If programs had to use an API to expand paths then developers would screw it up. Just look at the clusterfuck that is the command prompt on Windows!

In theory this applies to shell developers as well; however POSIX specifies how expansions should work, and there are far fewer shells than there are programs that those shells launch; and shells that don't conform to POSIX are less likely to find adoption because they will break user expectation.


Yes, I know shells are fewer than programs, but shouldn't the OS provide an implementation if something is specified by posix? Can't see the downside of at least several shells using the same OS-provided function for it.


GNU/Linux kinda does.

https://www.gnu.org/software/libc/manual/html_node/Pattern-M...

Don't know if they are commonly used by shells however.


> What happens if I make a shell that does expansion slightly diffrently to the existing shells? That can't work well?

We have different shells with different expansions (and a myriad other differences) and it doesn't work well.

In practice, the result is that people write bash scripts, not shell scripts.

(Though they often don't know, and so use #!/bin/sh anyway, and so the scripts break whenever the default shell isn't bash.)


Do you think the programs themselves should do the rest too? Tilde expansion? Quoting and escaping arguments? Word splitting? Variable substitution? Etc?

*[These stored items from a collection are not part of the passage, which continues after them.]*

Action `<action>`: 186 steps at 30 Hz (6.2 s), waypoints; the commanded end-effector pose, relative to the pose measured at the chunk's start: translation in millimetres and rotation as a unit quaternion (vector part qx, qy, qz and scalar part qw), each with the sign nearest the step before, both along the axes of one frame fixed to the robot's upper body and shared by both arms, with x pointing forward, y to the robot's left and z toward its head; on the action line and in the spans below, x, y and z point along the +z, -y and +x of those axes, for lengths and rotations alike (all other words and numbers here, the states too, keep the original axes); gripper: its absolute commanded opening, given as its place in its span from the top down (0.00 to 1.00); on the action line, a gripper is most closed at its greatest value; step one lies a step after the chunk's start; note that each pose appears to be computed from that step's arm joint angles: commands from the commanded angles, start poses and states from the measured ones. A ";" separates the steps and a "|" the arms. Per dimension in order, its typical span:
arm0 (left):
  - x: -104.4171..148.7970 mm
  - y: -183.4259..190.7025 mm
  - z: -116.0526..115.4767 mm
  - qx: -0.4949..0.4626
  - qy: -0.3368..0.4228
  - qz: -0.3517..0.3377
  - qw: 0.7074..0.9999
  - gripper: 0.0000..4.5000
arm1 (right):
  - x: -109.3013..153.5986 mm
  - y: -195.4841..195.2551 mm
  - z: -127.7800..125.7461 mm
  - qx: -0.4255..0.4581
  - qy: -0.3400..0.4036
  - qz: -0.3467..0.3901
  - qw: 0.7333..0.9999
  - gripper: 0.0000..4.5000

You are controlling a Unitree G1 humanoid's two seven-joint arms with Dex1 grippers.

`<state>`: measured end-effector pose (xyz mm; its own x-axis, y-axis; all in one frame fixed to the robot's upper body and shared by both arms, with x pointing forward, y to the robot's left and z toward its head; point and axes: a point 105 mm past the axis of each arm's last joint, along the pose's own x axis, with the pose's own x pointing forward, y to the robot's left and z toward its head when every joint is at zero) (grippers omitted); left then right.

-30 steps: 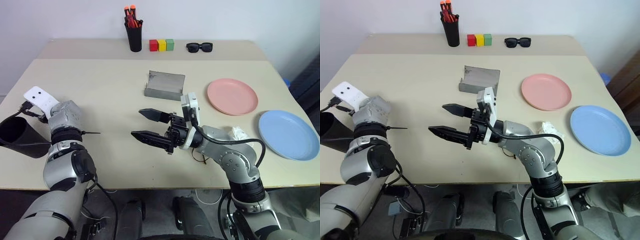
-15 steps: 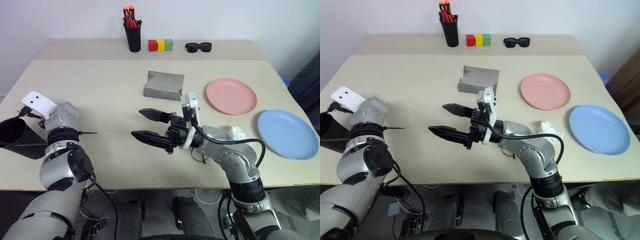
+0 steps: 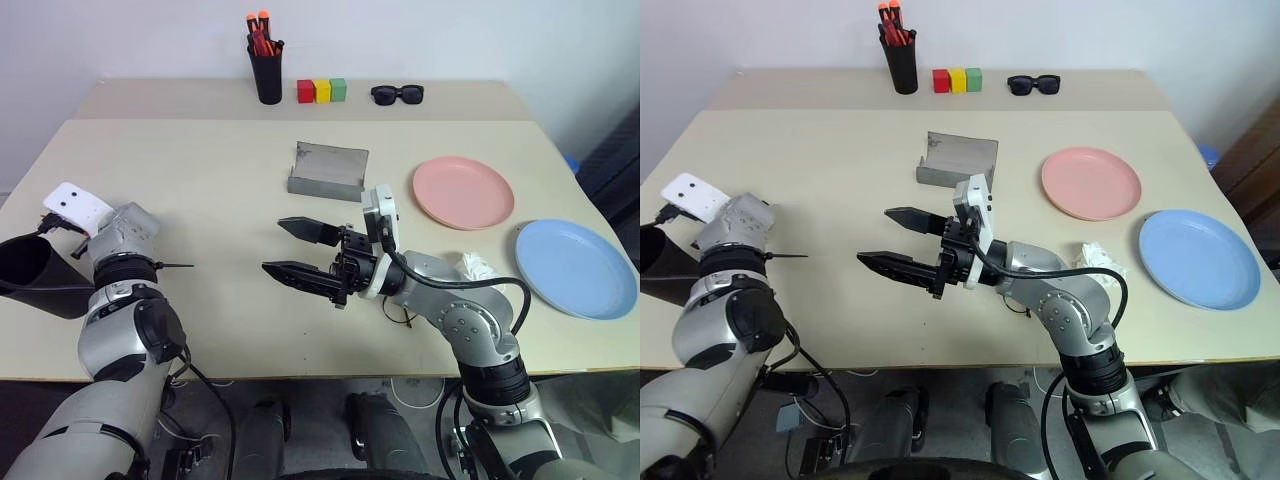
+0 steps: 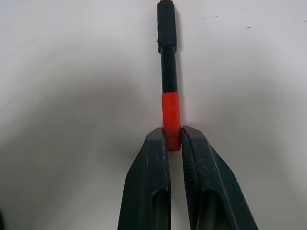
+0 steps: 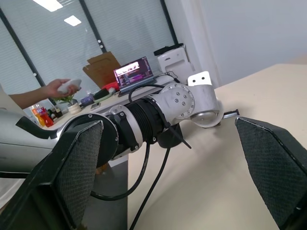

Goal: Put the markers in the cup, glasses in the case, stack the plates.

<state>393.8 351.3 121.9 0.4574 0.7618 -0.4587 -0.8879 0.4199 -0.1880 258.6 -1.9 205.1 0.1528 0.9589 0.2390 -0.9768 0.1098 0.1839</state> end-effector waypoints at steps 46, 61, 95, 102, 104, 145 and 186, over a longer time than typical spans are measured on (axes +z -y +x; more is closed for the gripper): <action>11.7 109.8 39.0 -0.265 -0.022 -0.029 0.964 0.23 | 8.6 -0.8 -1.7 -0.003 0.019 0.017 1.000 0.00; 76.0 105.7 11.7 -0.290 0.122 0.166 0.935 1.00 | 7.7 -0.4 -2.5 -0.002 0.021 0.010 1.000 0.00; 147.7 -12.7 -161.4 0.023 0.175 0.514 0.839 1.00 | -4.2 -5.2 -2.5 0.031 0.021 -0.014 0.999 0.00; 120.3 -14.4 -157.1 0.008 0.150 0.505 0.850 1.00 | -3.7 -4.0 -1.2 0.020 0.022 -0.011 0.999 0.00; 112.4 -14.4 -158.9 0.011 0.146 0.497 0.855 1.00 | -3.6 -3.4 -1.2 0.018 0.022 -0.011 1.000 0.00; 53.1 277.7 62.2 -0.799 0.071 0.253 0.540 0.01 | -13.8 65.9 36.0 -0.221 0.065 -0.096 0.968 0.00; 57.2 274.6 54.7 -0.836 0.087 0.153 0.521 0.48 | -27.9 93.5 5.6 -0.291 0.042 -0.125 0.948 0.00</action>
<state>438.0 76.0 163.6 0.5373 -0.7893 -0.2971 0.8302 0.5570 0.0217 265.4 -99.4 168.6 0.6774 0.7355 0.0126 -0.7356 0.6770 0.0255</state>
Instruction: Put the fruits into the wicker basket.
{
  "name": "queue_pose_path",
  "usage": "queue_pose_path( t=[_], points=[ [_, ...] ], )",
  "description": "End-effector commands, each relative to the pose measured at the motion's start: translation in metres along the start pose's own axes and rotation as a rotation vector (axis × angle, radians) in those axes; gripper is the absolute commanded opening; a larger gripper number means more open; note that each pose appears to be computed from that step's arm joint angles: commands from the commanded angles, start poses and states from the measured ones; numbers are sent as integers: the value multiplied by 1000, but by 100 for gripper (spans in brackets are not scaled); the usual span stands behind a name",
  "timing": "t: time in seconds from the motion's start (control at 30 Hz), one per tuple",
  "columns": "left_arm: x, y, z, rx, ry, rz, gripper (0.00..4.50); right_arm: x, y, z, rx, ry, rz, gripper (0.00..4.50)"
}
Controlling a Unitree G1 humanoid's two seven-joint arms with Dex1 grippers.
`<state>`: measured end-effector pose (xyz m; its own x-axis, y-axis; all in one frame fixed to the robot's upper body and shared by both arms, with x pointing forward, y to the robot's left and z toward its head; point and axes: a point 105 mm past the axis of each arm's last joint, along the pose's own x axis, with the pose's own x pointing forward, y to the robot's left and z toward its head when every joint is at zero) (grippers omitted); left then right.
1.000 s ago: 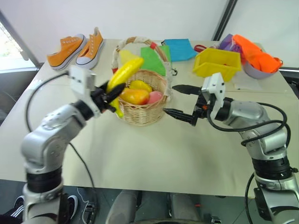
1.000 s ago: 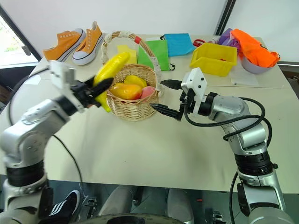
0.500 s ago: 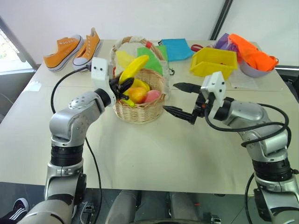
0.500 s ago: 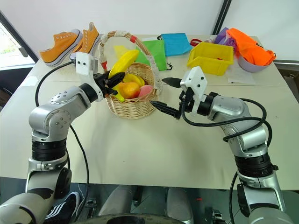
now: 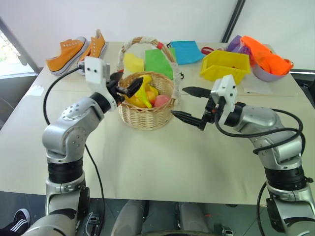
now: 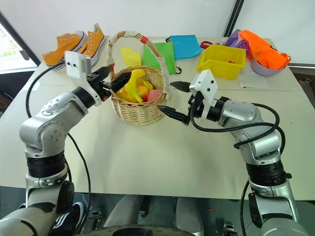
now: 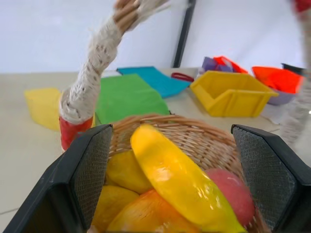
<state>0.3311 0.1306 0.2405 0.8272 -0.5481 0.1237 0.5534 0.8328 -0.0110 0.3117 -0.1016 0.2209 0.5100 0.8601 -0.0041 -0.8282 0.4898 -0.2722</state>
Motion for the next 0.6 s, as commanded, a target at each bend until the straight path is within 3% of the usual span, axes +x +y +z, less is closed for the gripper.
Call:
queue_pose_path(
  t=[0.03,0.23,0.4,0.6],
  points=[
    [-25,-12,28,92,-117,-85,416,1,-13,16,-45,-63,-69,450],
    [-88,-1,15,203,-83,-109,416,2,-32,10,68,-100,-254,450],
    [-133,19,-1,160,-74,-72,416,12,-24,-3,164,-106,-338,450],
    [-152,29,-8,171,-96,-25,416,32,-27,-8,190,-111,-460,450]
  ],
)
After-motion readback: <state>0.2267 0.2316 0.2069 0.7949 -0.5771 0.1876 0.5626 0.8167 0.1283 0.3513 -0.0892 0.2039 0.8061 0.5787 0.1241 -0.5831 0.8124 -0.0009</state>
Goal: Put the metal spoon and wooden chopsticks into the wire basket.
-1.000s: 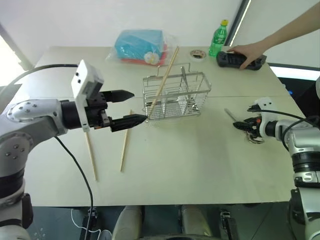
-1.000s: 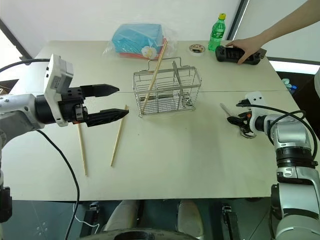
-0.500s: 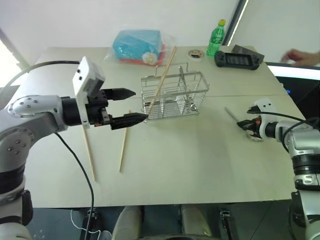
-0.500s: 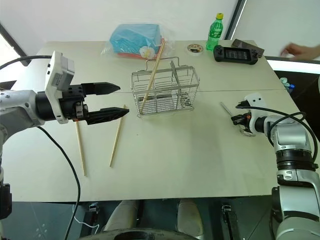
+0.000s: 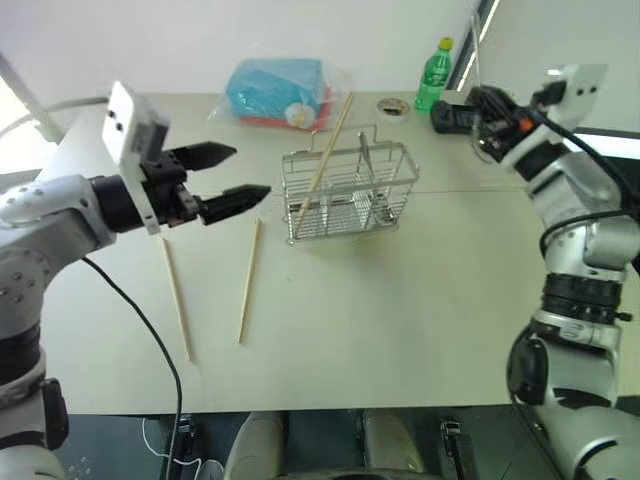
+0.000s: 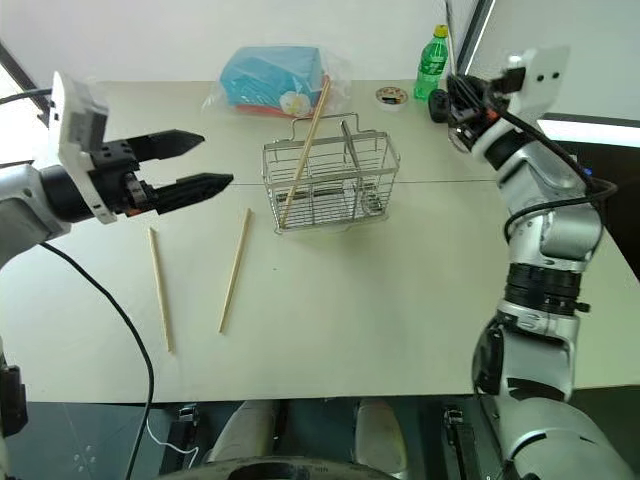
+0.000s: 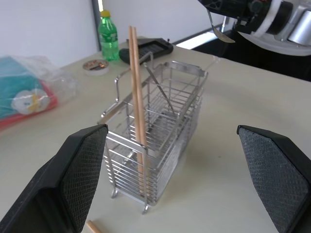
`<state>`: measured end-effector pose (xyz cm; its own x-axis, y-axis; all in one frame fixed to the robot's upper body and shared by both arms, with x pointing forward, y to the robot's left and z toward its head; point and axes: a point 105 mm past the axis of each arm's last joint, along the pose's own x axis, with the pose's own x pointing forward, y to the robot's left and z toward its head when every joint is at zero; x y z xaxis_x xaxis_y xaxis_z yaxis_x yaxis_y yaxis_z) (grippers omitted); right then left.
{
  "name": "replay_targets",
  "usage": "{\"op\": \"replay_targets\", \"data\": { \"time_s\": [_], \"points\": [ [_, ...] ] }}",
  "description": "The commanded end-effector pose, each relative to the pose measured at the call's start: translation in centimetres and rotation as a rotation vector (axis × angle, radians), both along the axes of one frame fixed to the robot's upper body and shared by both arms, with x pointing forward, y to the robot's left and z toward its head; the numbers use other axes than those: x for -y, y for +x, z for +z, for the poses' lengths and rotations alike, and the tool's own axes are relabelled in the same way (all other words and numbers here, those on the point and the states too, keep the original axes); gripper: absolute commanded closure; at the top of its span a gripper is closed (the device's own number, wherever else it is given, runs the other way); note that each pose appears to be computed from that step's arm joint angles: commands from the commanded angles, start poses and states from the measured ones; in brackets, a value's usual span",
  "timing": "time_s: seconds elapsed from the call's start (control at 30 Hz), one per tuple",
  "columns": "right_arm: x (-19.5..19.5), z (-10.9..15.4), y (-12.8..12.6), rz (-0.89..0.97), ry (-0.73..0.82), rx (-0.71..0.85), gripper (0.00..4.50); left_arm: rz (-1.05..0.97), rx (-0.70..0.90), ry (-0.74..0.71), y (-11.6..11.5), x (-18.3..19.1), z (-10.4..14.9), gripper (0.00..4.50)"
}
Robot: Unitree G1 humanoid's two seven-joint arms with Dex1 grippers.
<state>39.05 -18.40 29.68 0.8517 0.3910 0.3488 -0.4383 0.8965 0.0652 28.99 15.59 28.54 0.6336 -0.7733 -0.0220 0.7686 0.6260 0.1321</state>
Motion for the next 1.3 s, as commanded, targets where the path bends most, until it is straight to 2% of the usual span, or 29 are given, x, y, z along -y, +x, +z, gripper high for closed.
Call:
{"op": "replay_targets", "data": {
  "time_s": [0.03, 0.17, 0.47, 0.77, 0.93, 1.03, 1.23, 1.27, 1.3],
  "points": [
    [-3.0, 2.2, -1.0, 0.099, 0.061, 0.034, 4.4, 0.026, 0.093, -0.021, 0.0, -0.6, 2.2, 0.0],
    [-6.5, 0.3, -0.8, 0.176, 0.062, -0.01, 4.4, 0.032, 0.113, -0.019, 0.3, -0.7, 2.7, 0.0],
    [-8.4, -2.5, 0.6, 0.182, 0.064, -0.061, 4.4, 0.025, 0.118, -0.011, 0.3, -0.4, 2.8, 0.0],
    [-8.3, -1.5, 2.4, 0.128, 0.088, 0.009, 4.4, 0.031, 0.124, -0.017, 0.1, -0.5, 2.9, 0.0],
    [-8.9, -2.3, 3.3, 0.122, 0.104, -0.017, 4.4, 0.029, 0.129, -0.024, 0.1, -0.3, 3.2, 0.0],
    [-8.6, -2.9, 3.5, 0.11, 0.119, -0.033, 3.37, 0.031, 0.128, -0.022, 0.2, -0.3, 3.2, 0.0],
    [-7.8, -2.8, 3.4, 0.076, 0.127, -0.033, 0.24, 0.038, 0.126, -0.02, 0.2, -0.5, 3.0, 0.0],
    [-7.6, -2.7, 3.3, 0.073, 0.13, -0.035, 0.03, 0.039, 0.125, -0.02, 0.2, -0.5, 3.0, 0.0],
    [-7.5, -2.7, 3.3, 0.071, 0.129, -0.033, 0.03, 0.04, 0.124, -0.021, 0.2, -0.5, 2.9, 0.0]
  ]
}}
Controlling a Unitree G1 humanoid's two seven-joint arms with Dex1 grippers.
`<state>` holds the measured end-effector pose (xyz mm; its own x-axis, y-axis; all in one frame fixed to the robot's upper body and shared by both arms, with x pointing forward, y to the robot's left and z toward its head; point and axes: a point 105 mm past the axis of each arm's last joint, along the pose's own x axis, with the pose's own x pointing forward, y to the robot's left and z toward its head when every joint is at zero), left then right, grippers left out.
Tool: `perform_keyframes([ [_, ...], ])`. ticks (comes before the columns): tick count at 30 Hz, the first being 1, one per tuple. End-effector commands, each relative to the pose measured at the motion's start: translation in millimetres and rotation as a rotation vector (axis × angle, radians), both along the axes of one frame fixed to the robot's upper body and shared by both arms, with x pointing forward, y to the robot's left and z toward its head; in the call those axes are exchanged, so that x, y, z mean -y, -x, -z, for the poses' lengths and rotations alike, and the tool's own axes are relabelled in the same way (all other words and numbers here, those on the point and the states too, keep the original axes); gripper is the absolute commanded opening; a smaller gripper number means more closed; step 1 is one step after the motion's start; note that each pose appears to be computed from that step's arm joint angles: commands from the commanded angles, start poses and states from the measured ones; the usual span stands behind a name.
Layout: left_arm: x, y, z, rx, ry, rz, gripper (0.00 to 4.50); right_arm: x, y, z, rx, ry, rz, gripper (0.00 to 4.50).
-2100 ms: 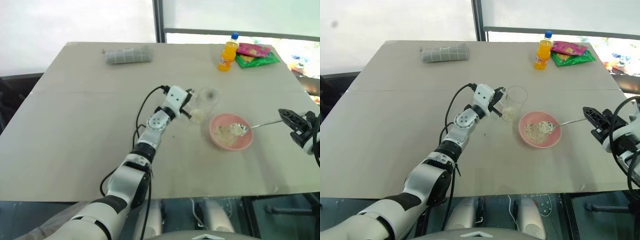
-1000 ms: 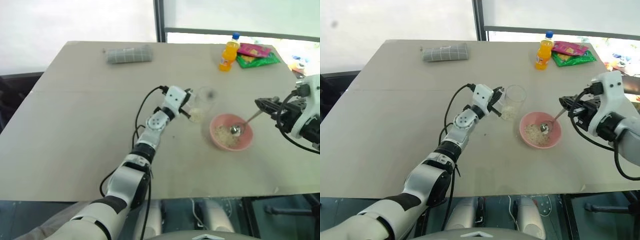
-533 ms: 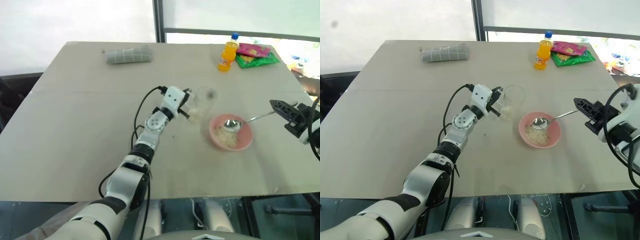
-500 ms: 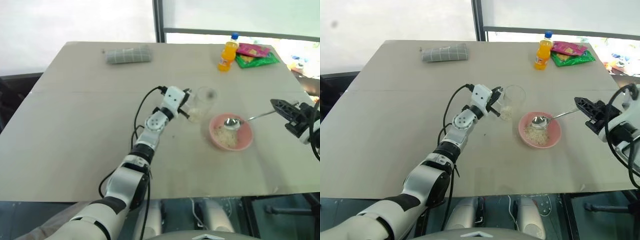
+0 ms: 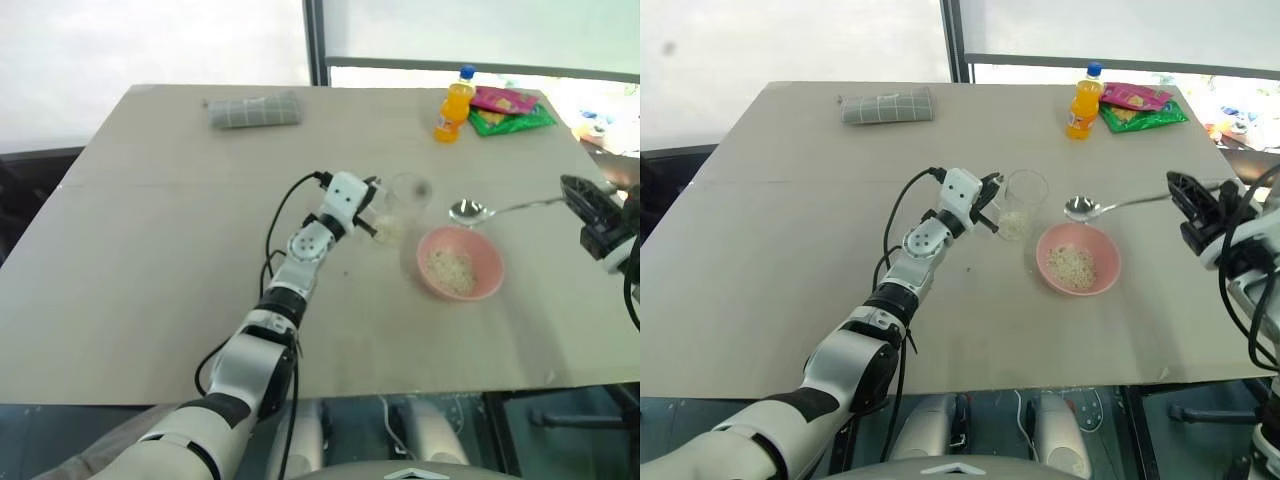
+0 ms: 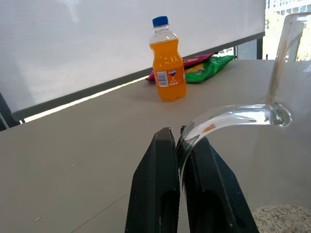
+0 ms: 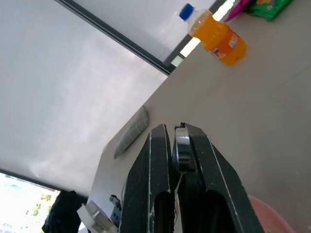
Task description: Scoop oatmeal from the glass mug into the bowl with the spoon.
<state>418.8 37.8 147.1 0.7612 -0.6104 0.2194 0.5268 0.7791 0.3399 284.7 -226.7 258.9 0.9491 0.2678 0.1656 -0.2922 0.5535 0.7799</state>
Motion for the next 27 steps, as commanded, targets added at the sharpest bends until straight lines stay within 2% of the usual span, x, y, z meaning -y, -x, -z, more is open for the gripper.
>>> perform_keyframes([
  [1, -6, -1, 9, -0.029, -0.012, -0.022, 0.04, -22, -3, -22, 0.063, -0.002, -0.073, 0.0],
  [4, -7, -1, 9, -0.039, 0.005, -0.028, 0.04, -37, -12, -26, 0.045, 0.028, -0.121, 0.0],
  [11, -10, 1, 8, -0.032, 0.018, -0.04, 0.04, -66, -40, -2, -0.022, 0.308, -0.209, 0.0],
  [13, -11, 2, 8, -0.03, 0.019, -0.041, 0.04, -73, -47, -1, -0.012, 0.338, -0.214, 0.0],
  [18, -11, 5, 9, -0.026, 0.019, -0.043, 0.04, -82, -58, -5, 0.011, 0.326, -0.225, 0.0],
  [27, -18, 8, 11, -0.03, 0.026, -0.071, 0.04, -69, -69, -3, -0.012, 0.321, -0.192, 0.0],
])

I would go mad working in such an environment.


A lot of what this article talks about is why systems like msys2 exists: to bring a *nixy command line to Windows.


Only useful for compiling software that depends on Unix toolchains.

Modern Windows has PowerShell, which is leagues ahead of bash in terms of functionality and power.


Not really. I use msys2 every day, and I've never used it to compile things.

And PowerShell is kind of useless since I can't use it on any other computer I interact with on a daily basis.

I use a github-synced environment, that includes things such as my zsh and vim configs.


and in the last example he given, i think you don't have to wrap things in quotation marks if alias done like this:

   alias lsr='find . -name $1'


As jstimpfle mentioned, that doesn't work, which is why the argument is left off the alias. In general, you can do that in a function instead of an alias:

    lsr() {
        find . -name "$1"
    }
Wrapping variable expansion with double quotes is a good habit, so spaces are handled properly.

Also, if you are using a modern-ish bash, you almost always want to use "$@" when there could be multiple arguments. The double-quoted @ special variable is guaranteed to always expand as multiple args, but with spaces handled correctly:

    foo() {
        bar --quux=42 "$@"
    }

    foo "a b c" "Spaces in my filename.txt"


That doesn't work the way you think. Aliases don't receive arguments. The $1 will be expanded to the first positional argument of the surrounding environment when you call the alias -- not the first argument of the alias invocation.


Seriously? I can't think of anything more pointless.


Trying to improve our command line interfaces is not pointless.


The equivalent of "dir *.txt /s" in UNIX is "ls -R|grep txt$".


I find that syntax "good enough" for my own usage. YMMV when considering it outputting not just files with txt as extension, but also somewhere on its name.

Someone else mentioned a workaround by adding the escaped dot in order to be fully equivalent to the dir syntax.